__ABOUT THIS EXERCISE__: Leaving out every picture, retype the lines below from the top through the one that contains "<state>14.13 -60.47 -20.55".

__PROVIDED RECORDS__:
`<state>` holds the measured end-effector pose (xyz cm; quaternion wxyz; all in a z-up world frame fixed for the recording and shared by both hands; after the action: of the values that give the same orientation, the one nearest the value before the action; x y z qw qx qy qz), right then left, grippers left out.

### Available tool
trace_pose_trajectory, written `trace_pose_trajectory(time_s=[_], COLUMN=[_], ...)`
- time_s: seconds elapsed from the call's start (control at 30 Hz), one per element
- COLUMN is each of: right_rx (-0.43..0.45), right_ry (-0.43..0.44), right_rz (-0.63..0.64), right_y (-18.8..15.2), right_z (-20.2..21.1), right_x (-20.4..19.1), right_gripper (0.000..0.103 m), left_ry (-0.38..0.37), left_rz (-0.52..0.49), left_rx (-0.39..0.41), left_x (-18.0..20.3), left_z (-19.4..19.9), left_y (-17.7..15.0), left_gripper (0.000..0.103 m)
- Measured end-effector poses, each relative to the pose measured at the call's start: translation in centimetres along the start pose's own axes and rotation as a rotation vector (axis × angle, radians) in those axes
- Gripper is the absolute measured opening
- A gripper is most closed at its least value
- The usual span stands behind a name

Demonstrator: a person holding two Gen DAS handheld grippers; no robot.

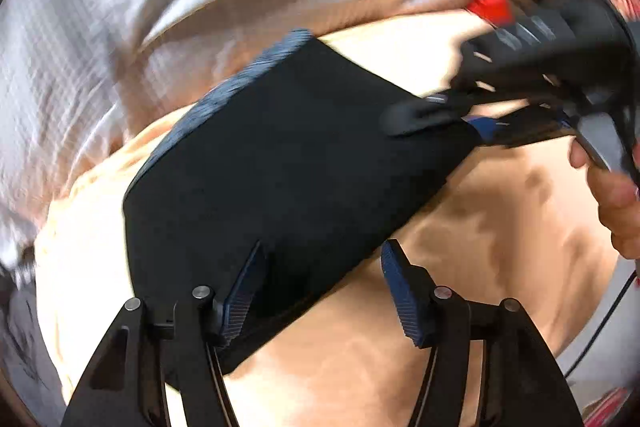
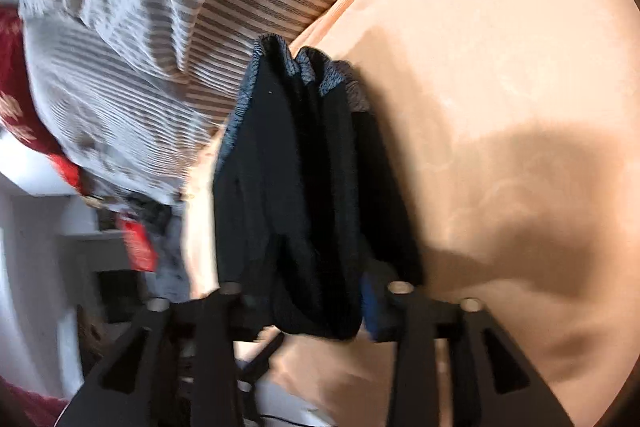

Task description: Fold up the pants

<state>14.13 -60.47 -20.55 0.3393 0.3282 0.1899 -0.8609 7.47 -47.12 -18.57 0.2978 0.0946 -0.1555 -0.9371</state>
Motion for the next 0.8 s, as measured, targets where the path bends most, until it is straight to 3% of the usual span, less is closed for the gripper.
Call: trace_pose_trajectory(time_s=[0.03, 0.1, 0.2, 0.3, 0.37, 0.4, 0.53, 0.73, 0.8], right_rx=[0.029, 0.09, 0.16, 0.126, 0.067, 0.048, 0.049, 0.008, 0.014], right_ry=[-0.099, -0.206, -0.224, -0.241, -0.286, -0.294, -0.285, -0.348, -0.345], right_rz=[0.046, 0.131, 0.201, 0.216, 0.223, 0.223, 0.236, 0.242, 0.209], right_y=[0.2, 0.7, 1.9, 2.7, 2.8, 2.6, 1.6, -0.3, -0.4], right_z=[0.7, 2.5, 3.8, 2.5, 0.6, 0.3, 0.2, 0.6, 0.7], right_x=[-0.2, -0.6, -3.0, -4.2, -3.8, -3.3, -3.1, -0.9, -0.3], right_gripper=[0.059, 0.059, 0.059, 0.055, 0.041, 0.027, 0.011, 0.01, 0.01], left_ry=[0.001, 0.014, 0.018, -0.013, -0.026, -0.024, -0.032, -0.027, -0.024], left_rz=[0.052, 0.135, 0.25, 0.382, 0.442, 0.464, 0.482, 0.469, 0.46], left_rx=[-0.001, 0.001, -0.021, -0.077, -0.108, -0.117, -0.135, -0.16, -0.161], left_x=[-1.4, -3.7, -7.2, -10.0, -11.0, -11.3, -11.4, -11.4, -11.0], left_z=[0.4, 0.7, 0.2, -1.4, -2.4, -2.7, -3.2, -4.1, -4.2], left_y=[-0.1, 0.0, 0.1, -0.3, -0.6, -0.9, -1.8, -2.6, -2.5], left_gripper=[0.062, 0.062, 0.062, 0.062, 0.062, 0.062, 0.062, 0.063, 0.07])
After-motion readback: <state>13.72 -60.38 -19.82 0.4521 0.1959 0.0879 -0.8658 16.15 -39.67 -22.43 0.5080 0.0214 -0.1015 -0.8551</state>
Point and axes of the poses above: each gripper's, at about its wrist camera, not at the fingertips, and z roughly against the way its jaws point, x to its right, y to its top, the point moved 8 cm from there along -z, roughly the way its jaws point, and after that the axes turned 5 degrees about -z, right-handed, at the moved point
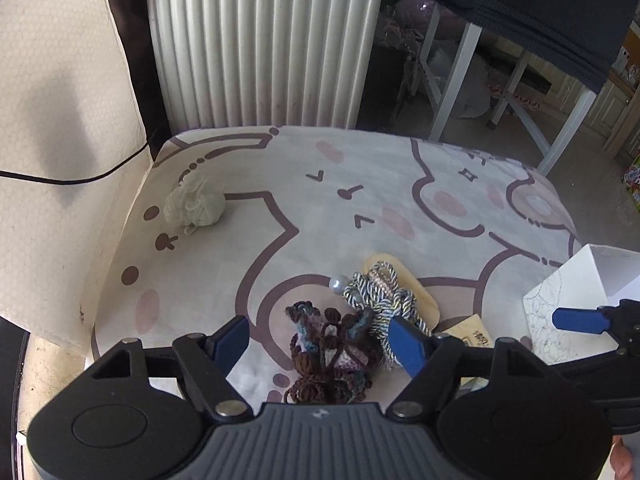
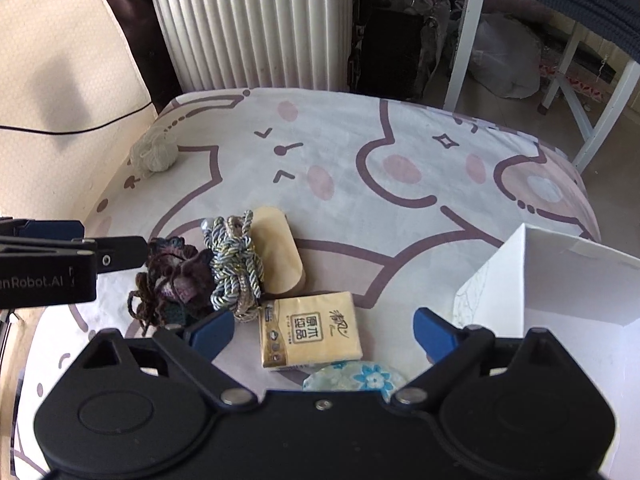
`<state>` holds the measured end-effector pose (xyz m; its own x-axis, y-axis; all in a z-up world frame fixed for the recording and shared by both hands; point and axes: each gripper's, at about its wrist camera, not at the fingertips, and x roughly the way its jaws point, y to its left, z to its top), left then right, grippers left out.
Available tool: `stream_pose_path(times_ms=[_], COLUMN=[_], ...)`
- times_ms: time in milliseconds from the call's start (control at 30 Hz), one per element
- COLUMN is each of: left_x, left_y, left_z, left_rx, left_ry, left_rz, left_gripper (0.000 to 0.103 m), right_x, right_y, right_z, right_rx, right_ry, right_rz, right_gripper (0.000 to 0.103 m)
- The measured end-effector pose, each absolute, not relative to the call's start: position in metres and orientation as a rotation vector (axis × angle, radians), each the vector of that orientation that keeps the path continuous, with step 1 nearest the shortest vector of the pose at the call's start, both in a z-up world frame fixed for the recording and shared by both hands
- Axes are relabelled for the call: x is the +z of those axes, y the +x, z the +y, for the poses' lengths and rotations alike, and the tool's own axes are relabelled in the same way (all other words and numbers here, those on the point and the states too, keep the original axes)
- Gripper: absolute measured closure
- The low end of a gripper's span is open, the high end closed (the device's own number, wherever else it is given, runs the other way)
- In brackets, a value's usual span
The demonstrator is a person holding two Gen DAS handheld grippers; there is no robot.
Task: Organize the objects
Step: 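Grasp the brown yarn doll with the left tool while the right grasps the tissue pack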
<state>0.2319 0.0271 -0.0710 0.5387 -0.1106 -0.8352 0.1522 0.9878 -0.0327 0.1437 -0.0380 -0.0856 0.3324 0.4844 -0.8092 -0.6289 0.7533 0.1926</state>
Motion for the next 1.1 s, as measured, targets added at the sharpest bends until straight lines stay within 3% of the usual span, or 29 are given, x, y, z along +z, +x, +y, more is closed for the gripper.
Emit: stream_pose_path(times_ms=[267,933,1100], left_x=[-0.112,-0.143,-0.146], left_y=[0.248,0.267,0.269], left_z=[0.020,0.004,0.001], left_rx=[-0.159,-0.178,-0.177], left_ry=[0.150,0.147,0.126], left_rz=[1.110,1.151,1.171], left_gripper=[0.029,0.029,0.043], right_x=[-0.114,-0.136,-0.138], right_y=[0.153,0.159,0.150], right_z=[-0.018,-0.006,0.005], right_rx=[0.739,0.817,0.831], right_ry=[-0.214,-0.240,-0.295], right_rz=[1.059,1.170,1.147], right_gripper=[0.006,0.007,0.007])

__ANSWER TO THIS EXERCISE__:
`<state>` holds the measured end-effector pose (xyz cm; quaternion wxyz; all in a z-up world frame fixed for the recording and shared by both hands; after the action: of the values that give the same orientation, the one nearest the value before the action; x y z qw qx qy qz), right then left, grippers left out.

### Available tool
trace_pose_trajectory, written `trace_pose_trajectory(time_s=[_], COLUMN=[_], ...)`
- time_s: seconds elapsed from the call's start (control at 30 Hz), one per element
- COLUMN is each of: right_rx (-0.43..0.45), right_ry (-0.43..0.44), right_rz (-0.63..0.64), right_y (-18.8..15.2), right_z (-20.2..21.1), right_x (-20.4..19.1), right_gripper (0.000..0.103 m), left_ry (-0.38..0.37), left_rz (-0.52..0.49), left_rx (-0.39..0.41), left_x (-18.0..20.3), left_z (-19.4..19.9), left_y (-17.7..15.0), left_gripper (0.000..0.103 m)
- Measured end-effector poses, each relative to the pose measured at the call's start: translation in centimetres along the start pose's own axes and rotation as a rotation vector (axis × angle, radians) in those axes
- Gripper is the absolute measured opening
- A gripper is most closed at its least value
- The usual span stands behind a name

Demonstrator: a person holding two Gen DAS handheld grippers; no robot.


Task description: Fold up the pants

<state>14.13 -60.47 -20.55 0.3393 0.3282 0.1899 -0.8609 7.47 -47.12 -18.57 0.2978 0.0946 -0.1555 -0.9371</state>

This output completes the exercise.